Well, the patent you speak of is just the simplest, smallest foundation of this AI and doesn’t represent the totality of the systems he works with. The systems of Werbos et al. seem to need back-propagation. Thaler found ways around this via non-algorithmic, self-interconnecting STANNOs into arbitrarily large cascades with billions of neurons, which don’t need prior musical training (DABUI).
Sorry for going off-topic again. Schmidhuber certainly is a brilliant man and I mean no disrespect to his work; he’s on the right track with neural networks and it’s nice to see more people appreciating them (I never thought that highly of algorithmic, symbolic AI).
by Gorden Russell
But will deep learning equip a self-driving auto to deal with traffic signs in redneck country that have been blasted by buckshot? Or ones in the ‘Hood covered with spray paint? Or ones anywhere else that have bumper stickers pasted on them?
by John Goodrich
A machine intelligence could possess all the visual properties of a human and probably recognize signs for what they are whe they are too badly damaged or obscured for a human to make out.

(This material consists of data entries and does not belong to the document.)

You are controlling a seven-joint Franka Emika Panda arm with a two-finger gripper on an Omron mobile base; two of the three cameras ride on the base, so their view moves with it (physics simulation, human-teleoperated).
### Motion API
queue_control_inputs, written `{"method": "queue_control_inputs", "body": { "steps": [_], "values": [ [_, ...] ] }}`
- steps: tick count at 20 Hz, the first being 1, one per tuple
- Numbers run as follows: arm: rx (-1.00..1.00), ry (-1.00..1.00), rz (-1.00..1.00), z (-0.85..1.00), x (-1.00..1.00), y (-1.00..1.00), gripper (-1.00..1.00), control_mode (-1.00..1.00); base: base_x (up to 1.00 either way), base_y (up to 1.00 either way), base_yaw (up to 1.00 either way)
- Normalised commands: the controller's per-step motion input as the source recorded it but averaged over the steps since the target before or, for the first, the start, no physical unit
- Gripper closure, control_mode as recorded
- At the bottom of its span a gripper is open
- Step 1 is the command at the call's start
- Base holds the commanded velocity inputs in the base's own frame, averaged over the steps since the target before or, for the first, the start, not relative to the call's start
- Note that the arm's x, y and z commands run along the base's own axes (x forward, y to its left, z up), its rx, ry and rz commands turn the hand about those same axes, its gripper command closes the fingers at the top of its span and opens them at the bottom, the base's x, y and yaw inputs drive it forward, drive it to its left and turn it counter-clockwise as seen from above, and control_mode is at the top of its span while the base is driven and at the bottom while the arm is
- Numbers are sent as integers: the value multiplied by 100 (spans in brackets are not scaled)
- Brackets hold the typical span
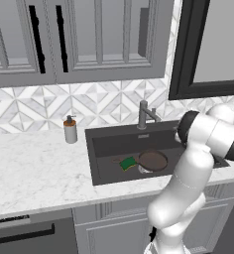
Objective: Pick the pan and sponge and place them into the sink. Then turn on the water.
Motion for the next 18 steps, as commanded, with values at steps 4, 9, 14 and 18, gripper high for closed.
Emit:
{"method": "queue_control_inputs", "body": {
  "steps": [4,9,14,18],
  "values": [
    [1,0,0,-16,26,0,-100,-100,0,0,0],
    [1,0,0,-12,26,0,-100,-100,0,0,0],
    [1,0,0,0,38,0,-100,-100,0,0,0],
    [0,0,0,0,47,0,-100,-100,0,0,0]
  ]
}}
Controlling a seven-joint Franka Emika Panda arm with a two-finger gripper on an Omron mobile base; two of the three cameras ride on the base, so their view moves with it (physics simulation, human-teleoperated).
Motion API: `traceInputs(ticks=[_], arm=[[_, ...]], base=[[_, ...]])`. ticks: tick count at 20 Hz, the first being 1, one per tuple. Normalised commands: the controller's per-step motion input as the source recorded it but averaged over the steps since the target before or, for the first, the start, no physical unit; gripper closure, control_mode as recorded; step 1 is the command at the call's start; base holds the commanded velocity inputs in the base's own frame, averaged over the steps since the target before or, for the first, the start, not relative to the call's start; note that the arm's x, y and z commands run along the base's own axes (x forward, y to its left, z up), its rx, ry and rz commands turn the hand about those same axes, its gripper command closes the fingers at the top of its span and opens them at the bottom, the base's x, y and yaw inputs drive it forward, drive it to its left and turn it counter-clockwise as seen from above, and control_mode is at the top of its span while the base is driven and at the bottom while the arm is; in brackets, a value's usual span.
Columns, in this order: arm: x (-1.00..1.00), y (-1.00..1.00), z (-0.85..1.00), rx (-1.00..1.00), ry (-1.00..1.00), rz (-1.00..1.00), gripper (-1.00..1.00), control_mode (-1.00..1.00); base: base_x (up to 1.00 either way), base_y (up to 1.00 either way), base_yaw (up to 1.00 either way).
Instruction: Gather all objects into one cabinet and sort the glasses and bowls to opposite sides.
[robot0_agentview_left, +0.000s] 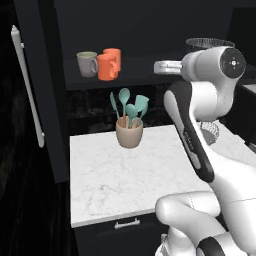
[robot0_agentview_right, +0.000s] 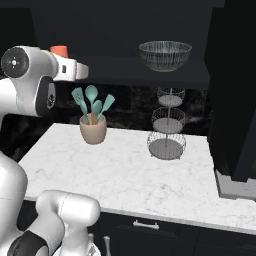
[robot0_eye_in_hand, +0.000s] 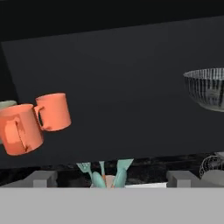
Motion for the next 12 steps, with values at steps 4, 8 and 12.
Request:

A machine would see a hexagonal stop sign fragment containing just the one corner with the letter “P” on it and KNOW what it is at the speed of light while a human would either not see it, not know what it was or in far fewer cases than a machine, would know what that fragment is and stop his car.
While some human thinking processes like writing poetry or creating art may ( or may not be ) possible for a machine intelligence , others that strictly involve visual or audio recognition will always be better done by machines.
by MrFriendly
Really nice interview.
by Les Elkind
Demonstrating intrinsic motivation that arises out of a system’s basic operation seems confirmatory to me that creativity, and even personhood, can be understood as emerging naturally from the ordering of the world. I am now officially a fan of Dr. Schmidhuber!
by star0
Wow! Sounds very impressive. And a very high-quality article, I might add. I can’t wait to hear what these guys come up with regarding their “artificial fovea” + deep NNs + FTF + Curiosity & Creativity.